■ **TASK PROMPT**:
How many lines in the records below contain the word "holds"? Answer with the number alone.

..............................

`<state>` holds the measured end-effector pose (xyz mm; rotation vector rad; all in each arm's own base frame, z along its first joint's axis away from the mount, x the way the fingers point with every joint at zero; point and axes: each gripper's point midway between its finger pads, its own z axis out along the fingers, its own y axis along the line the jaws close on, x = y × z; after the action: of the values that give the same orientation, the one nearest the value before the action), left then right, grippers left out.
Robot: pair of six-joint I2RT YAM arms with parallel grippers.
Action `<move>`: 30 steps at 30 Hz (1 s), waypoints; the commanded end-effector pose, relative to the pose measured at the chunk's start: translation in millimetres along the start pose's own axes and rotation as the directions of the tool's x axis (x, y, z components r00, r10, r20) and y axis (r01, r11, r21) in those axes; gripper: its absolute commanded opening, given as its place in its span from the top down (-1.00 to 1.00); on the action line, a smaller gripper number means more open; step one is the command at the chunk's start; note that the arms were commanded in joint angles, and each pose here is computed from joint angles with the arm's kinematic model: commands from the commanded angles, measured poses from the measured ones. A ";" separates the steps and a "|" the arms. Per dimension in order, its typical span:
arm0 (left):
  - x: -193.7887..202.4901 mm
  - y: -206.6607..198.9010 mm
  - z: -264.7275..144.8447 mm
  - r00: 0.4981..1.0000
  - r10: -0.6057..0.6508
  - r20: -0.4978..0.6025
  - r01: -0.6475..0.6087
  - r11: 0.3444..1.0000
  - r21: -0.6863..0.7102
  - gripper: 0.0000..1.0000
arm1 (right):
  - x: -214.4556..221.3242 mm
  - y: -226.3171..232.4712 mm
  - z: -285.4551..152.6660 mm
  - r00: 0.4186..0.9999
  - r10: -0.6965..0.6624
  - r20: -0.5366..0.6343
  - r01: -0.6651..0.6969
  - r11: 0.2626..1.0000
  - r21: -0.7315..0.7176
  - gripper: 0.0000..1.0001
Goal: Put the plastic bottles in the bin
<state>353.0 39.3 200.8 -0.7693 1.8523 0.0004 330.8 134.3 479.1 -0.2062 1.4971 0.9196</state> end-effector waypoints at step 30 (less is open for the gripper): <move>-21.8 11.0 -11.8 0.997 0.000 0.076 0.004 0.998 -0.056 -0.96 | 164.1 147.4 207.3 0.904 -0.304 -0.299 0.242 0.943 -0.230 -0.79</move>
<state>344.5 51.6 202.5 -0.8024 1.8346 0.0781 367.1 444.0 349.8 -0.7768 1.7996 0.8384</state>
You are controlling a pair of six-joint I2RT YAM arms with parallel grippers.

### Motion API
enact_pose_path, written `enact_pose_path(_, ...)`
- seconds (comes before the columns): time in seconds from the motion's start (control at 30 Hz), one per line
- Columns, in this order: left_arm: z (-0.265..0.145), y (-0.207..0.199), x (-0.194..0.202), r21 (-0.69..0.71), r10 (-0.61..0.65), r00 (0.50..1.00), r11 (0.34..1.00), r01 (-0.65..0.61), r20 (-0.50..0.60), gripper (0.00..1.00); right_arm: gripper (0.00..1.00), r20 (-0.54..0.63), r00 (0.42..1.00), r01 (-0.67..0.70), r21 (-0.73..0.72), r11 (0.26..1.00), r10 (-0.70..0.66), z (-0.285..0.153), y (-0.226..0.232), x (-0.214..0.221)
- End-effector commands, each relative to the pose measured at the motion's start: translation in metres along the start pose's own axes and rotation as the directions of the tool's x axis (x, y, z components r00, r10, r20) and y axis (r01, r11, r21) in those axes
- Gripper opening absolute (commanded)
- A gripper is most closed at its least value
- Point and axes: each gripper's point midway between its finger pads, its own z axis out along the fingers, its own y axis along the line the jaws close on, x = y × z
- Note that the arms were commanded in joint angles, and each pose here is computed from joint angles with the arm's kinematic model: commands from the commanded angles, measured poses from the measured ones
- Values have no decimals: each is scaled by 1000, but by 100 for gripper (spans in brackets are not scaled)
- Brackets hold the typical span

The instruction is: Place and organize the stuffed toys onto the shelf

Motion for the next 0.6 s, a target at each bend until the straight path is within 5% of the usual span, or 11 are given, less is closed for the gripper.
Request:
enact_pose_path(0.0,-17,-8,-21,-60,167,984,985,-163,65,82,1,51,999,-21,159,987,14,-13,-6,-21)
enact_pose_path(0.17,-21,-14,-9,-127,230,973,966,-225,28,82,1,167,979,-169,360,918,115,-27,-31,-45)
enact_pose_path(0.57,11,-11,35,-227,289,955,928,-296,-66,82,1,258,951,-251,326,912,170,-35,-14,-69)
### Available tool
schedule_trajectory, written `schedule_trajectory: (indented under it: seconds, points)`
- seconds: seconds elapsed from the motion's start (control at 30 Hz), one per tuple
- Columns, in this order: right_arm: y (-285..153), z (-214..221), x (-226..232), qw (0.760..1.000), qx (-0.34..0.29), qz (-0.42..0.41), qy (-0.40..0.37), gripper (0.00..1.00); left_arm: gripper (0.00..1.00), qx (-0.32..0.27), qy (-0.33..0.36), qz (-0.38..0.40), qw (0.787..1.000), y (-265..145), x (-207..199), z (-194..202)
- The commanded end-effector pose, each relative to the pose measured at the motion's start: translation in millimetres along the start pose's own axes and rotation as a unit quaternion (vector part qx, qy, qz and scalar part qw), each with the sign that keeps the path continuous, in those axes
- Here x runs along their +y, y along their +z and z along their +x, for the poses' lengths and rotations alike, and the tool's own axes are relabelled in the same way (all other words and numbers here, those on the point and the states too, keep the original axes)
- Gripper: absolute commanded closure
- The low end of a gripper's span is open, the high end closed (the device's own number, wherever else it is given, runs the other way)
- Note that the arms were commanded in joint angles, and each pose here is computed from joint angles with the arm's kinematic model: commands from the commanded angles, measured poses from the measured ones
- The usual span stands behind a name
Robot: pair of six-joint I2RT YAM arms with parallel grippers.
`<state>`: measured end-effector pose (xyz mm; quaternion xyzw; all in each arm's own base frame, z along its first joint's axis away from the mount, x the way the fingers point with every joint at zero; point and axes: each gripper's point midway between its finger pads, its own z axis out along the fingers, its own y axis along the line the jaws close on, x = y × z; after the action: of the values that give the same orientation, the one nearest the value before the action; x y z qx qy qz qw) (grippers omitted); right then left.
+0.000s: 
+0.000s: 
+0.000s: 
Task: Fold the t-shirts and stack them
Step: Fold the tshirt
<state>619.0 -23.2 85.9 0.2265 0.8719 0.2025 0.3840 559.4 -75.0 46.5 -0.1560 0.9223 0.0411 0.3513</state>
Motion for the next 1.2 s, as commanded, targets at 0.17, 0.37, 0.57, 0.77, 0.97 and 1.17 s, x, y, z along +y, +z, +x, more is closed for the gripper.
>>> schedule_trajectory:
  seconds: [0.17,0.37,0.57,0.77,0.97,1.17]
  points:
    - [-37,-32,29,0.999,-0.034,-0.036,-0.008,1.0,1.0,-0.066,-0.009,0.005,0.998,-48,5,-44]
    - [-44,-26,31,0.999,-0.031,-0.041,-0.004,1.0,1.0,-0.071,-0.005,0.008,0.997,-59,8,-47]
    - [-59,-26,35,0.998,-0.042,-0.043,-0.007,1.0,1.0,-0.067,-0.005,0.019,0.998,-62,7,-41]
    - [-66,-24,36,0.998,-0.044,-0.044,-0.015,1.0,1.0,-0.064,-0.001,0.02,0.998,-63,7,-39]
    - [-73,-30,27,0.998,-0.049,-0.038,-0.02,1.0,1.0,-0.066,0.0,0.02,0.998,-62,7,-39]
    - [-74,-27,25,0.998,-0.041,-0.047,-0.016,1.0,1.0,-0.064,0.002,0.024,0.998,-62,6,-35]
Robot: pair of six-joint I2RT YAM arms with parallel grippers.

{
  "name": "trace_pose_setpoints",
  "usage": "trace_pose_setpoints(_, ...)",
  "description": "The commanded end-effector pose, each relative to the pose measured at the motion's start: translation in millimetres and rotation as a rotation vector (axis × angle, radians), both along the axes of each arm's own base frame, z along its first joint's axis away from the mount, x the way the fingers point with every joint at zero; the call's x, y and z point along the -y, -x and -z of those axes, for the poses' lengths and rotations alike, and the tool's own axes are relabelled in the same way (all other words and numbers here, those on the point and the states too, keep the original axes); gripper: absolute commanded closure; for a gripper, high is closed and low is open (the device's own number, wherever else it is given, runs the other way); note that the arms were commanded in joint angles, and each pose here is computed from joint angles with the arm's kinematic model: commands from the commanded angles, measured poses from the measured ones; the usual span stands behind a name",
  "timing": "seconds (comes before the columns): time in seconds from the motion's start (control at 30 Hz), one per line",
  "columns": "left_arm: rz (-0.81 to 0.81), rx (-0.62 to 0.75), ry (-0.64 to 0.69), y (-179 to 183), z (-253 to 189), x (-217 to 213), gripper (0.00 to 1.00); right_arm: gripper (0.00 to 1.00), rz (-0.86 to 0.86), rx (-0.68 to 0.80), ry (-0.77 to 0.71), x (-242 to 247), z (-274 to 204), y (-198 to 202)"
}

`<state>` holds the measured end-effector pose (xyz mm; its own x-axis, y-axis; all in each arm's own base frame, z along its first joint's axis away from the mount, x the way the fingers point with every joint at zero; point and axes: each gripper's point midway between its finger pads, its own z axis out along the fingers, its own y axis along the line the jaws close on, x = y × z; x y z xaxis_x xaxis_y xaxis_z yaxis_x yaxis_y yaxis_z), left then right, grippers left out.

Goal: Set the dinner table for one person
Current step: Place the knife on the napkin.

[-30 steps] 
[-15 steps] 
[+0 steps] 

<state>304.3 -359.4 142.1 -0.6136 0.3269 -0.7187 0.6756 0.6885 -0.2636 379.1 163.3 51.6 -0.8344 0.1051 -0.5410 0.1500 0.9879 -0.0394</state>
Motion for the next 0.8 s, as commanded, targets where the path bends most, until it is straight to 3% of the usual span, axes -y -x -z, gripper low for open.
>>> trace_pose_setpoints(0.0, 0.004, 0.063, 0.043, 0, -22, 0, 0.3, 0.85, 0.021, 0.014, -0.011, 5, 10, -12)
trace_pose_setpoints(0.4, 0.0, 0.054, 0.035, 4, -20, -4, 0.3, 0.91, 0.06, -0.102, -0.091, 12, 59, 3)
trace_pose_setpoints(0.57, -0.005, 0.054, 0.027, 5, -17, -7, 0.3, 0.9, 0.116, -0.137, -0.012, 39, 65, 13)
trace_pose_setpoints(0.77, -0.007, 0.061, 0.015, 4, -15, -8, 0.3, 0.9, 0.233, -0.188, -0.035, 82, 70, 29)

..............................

■ **TASK ANSWER**:
2